___ Supplied data ___

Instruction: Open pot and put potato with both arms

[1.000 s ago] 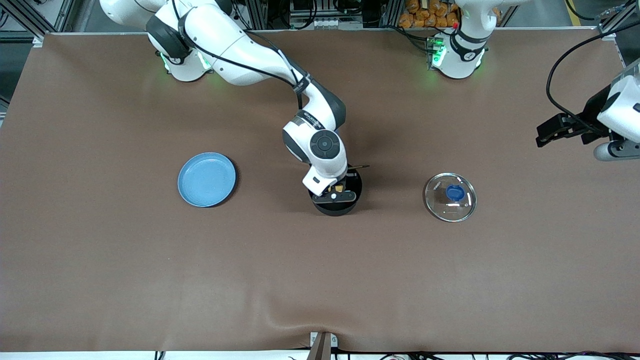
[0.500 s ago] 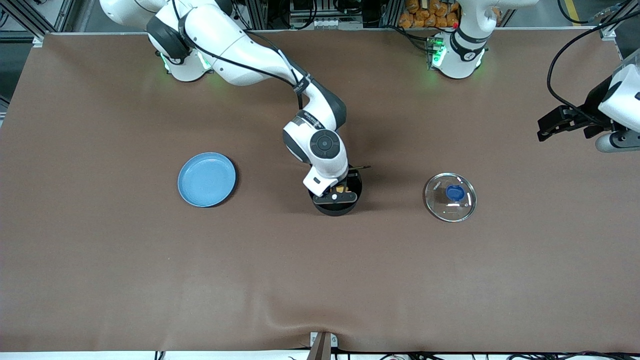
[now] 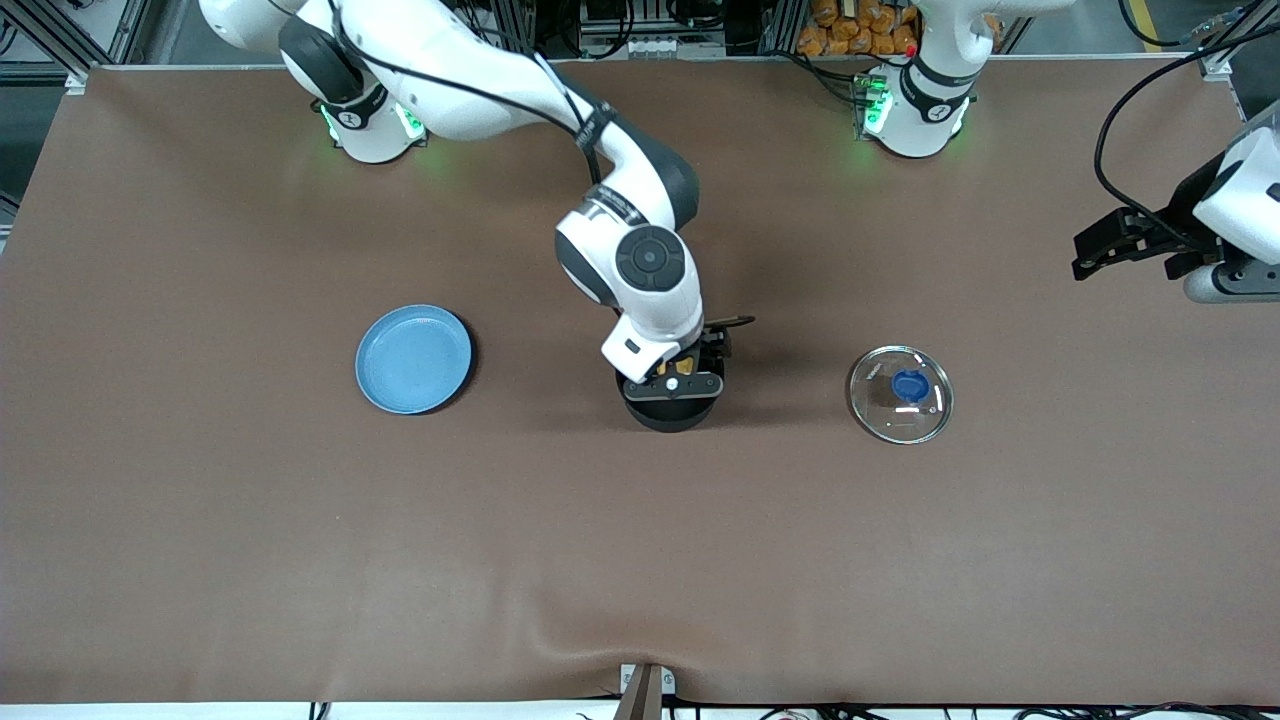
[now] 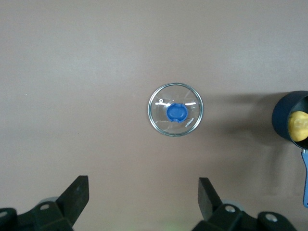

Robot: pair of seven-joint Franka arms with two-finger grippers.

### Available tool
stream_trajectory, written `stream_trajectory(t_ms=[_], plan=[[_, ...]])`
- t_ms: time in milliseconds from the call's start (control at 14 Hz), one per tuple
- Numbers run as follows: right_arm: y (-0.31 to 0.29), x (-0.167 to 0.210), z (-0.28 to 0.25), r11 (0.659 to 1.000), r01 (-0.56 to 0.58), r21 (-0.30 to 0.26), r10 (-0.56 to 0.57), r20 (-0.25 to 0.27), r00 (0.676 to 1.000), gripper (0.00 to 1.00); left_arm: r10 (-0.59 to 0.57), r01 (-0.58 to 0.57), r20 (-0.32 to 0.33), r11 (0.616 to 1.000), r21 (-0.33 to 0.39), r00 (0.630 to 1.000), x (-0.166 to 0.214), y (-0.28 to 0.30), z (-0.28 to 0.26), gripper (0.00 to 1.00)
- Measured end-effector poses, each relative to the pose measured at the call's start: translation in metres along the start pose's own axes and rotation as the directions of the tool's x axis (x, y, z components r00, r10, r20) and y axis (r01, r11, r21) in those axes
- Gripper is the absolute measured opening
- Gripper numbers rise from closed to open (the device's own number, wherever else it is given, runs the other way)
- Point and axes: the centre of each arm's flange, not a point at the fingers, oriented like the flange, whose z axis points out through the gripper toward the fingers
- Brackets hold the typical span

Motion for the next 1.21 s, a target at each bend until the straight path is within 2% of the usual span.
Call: stream_trajectory(t_ms=[286, 571, 786, 1071, 1214], plan=[[0.067, 0.037, -0.107, 0.996, -0.086, -0.013, 0.086, -0.029, 0.996, 1.0, -0.007, 0.007, 0.0, 1.0, 0.0, 1.0, 0.0, -0.005, 0.0, 1.0], [0.186, 0.082, -0.185, 0.982, -0.182, -0.044, 0.182, -0.018, 0.983, 1.0, -0.008, 0.008, 0.0, 1.0, -0.001, 1.0, 0.0, -0.007, 0.0, 1.0], [0.25, 0.088, -0.229, 0.965, -0.251, -0.078, 0.251, -0.009, 0.968, 1.0, -0.006, 0.006, -0.001, 1.0, -0.001, 1.0, 0.0, -0.006, 0.0, 1.0], [0.308, 0.083, -0.269, 0.977, -0.172, -0.126, 0.175, 0.014, 0.984, 1.0, -0.006, 0.006, -0.001, 1.0, -0.006, 1.0, 0.0, -0.005, 0.0, 1.0], [0.349, 0.085, -0.288, 0.975, -0.185, -0.119, 0.189, 0.022, 0.982, 1.0, -0.006, 0.006, 0.0, 1.0, -0.008, 1.0, 0.0, -0.005, 0.0, 1.0]])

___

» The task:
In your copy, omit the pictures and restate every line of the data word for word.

» Output:
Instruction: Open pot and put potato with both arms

[1.000 s ago] 
[0.500 s ago] 
[now] 
[now] 

Robot: pair of seven-joint Franka arms with two-finger grippers.

### Available tool
stream_trajectory, written `stream_trajectory(t_ms=[_], plan=[[_, ...]])`
- t_ms: time in milliseconds from the call's start (control at 14 Hz), one per tuple
- Numbers run as follows: right_arm: y (-0.31 to 0.29), x (-0.167 to 0.210), z (-0.28 to 0.25), r11 (0.659 to 1.000), r01 (-0.56 to 0.58), r21 (-0.30 to 0.26), r10 (-0.56 to 0.57), r20 (-0.25 to 0.27), r00 (0.676 to 1.000), gripper (0.00 to 1.00); left_arm: r10 (-0.59 to 0.57), r01 (-0.58 to 0.57), r20 (-0.32 to 0.33), r11 (0.616 to 1.000), r21 (-0.33 to 0.39), r00 (0.630 to 1.000), x (-0.166 to 0.214), y (-0.28 to 0.30), z (-0.28 to 0.26), gripper (0.00 to 1.00)
- Measured end-effector poses, each relative to the pose measured at the call's start: translation in metres along the start pose's own axes and rotation as the directions of the tool's x axis (x, y, z components r00, r10, r20) and y axis (r01, r11, r21) in those axes
- Gripper is the absolute measured opening
- Gripper numbers rise from closed to open (the device's own number, wherever else it is given, runs the other way)
- Point and axes: the centre of each arm's flange, not a point at the fingers, oriented like the flange, whose z axis points out through the gripper toward the fingers
- Brackets hold the typical span

Motion for the next 1.21 s, a target at each bend until the straight path is within 2% of the usual span.
Call: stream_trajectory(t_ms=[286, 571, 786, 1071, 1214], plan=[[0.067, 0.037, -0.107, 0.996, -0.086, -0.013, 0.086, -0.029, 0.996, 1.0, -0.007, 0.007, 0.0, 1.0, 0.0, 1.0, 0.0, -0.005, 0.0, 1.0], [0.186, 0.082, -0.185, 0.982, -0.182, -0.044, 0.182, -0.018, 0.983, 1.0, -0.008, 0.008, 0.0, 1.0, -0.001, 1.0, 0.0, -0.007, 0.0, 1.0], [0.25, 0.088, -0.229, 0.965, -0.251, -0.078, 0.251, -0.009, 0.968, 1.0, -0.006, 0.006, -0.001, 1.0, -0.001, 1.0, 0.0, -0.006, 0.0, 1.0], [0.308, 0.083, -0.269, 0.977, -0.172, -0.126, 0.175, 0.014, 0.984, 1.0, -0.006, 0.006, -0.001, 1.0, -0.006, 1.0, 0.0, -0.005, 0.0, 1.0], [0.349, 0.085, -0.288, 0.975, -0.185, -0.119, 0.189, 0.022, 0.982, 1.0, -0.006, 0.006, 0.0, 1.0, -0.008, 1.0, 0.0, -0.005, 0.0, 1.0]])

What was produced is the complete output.